Data records
========================

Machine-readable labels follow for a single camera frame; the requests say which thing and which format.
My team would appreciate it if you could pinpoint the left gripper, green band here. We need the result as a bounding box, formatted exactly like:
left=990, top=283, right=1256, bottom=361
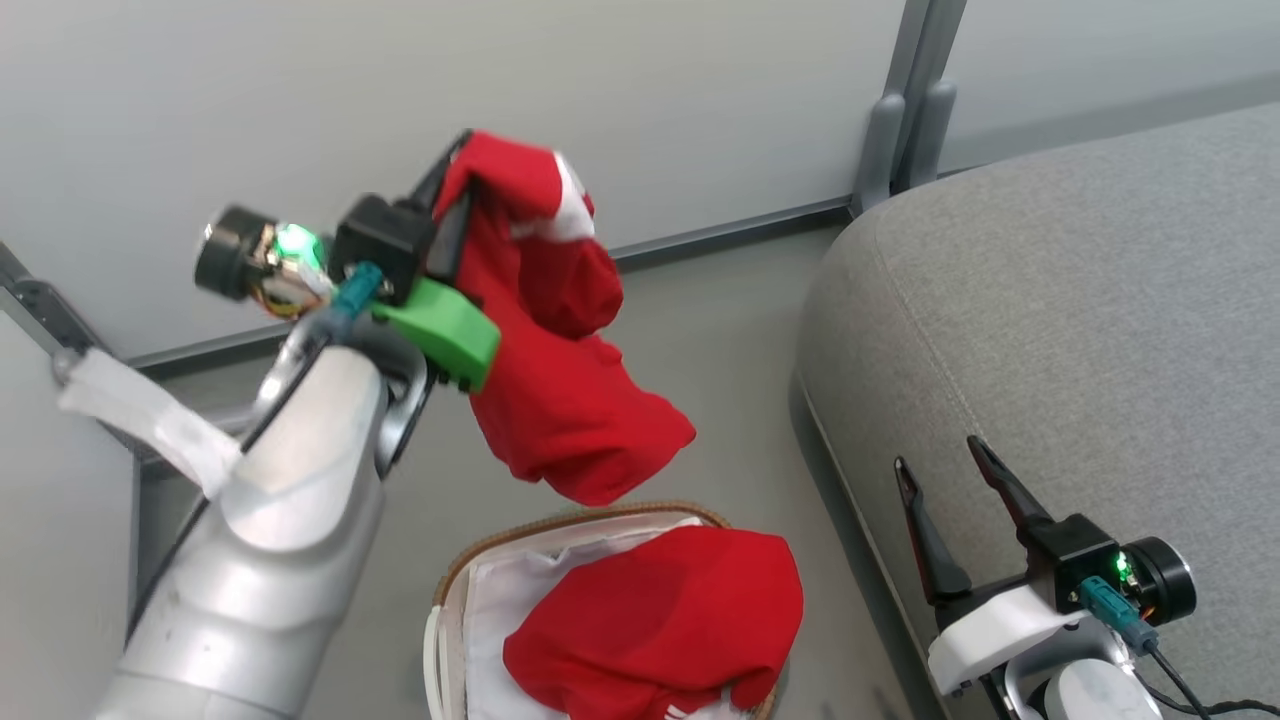
left=195, top=130, right=501, bottom=393

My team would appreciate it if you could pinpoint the right gripper, white band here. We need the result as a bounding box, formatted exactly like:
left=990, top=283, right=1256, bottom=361
left=893, top=435, right=1198, bottom=698

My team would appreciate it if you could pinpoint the red garment with white stripe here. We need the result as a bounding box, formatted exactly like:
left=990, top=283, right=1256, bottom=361
left=432, top=130, right=698, bottom=508

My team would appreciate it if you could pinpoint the plain red garment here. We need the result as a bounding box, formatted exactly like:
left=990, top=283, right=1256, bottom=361
left=502, top=525, right=805, bottom=720

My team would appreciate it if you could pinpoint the white laundry basket, brown rim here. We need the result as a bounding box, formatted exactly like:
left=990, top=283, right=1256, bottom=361
left=423, top=500, right=791, bottom=720

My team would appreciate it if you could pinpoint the white basket liner bag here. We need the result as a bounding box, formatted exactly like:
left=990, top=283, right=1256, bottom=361
left=460, top=517, right=751, bottom=720

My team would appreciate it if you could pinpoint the grey sofa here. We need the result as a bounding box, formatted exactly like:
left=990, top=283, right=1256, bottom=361
left=790, top=100, right=1280, bottom=720

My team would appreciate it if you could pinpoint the white tape strip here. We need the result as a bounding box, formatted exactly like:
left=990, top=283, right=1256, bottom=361
left=57, top=348, right=243, bottom=499

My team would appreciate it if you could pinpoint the left cable with teal plug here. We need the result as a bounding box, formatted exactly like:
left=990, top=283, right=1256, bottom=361
left=125, top=262, right=386, bottom=641

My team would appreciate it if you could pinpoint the cable with teal plug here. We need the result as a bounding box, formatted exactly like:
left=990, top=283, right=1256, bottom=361
left=125, top=262, right=386, bottom=641
left=1078, top=578, right=1280, bottom=720

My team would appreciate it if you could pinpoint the right cable with teal plug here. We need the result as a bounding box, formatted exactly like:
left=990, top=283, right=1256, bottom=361
left=1078, top=578, right=1280, bottom=720

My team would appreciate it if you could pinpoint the grey partition base rail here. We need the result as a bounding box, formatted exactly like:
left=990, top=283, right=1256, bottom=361
left=125, top=195, right=856, bottom=379

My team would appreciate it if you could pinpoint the grey double partition post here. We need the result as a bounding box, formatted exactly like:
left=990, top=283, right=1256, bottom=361
left=850, top=0, right=968, bottom=216

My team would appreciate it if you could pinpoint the grey corner partition post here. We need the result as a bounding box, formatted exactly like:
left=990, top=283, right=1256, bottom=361
left=0, top=240, right=106, bottom=361

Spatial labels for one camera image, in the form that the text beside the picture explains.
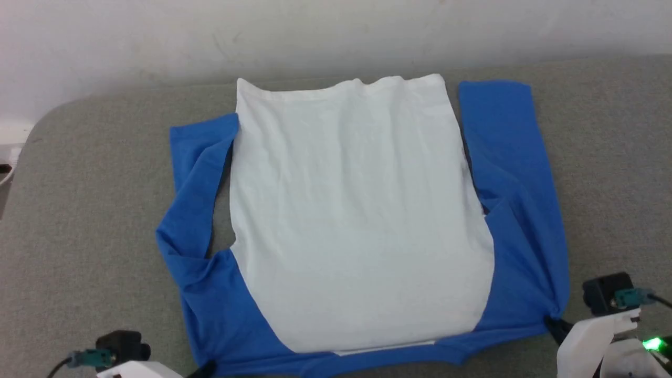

========================

Copy out every line from the data above in which the word "post" occurs.

My team would appreciate it if you could pinpoint the grey double partition post here. We need the result as a bounding box, formatted exactly like:
My team would appreciate it if you could pinpoint the grey corner partition post here. We need the result as a bounding box, formatted exactly like:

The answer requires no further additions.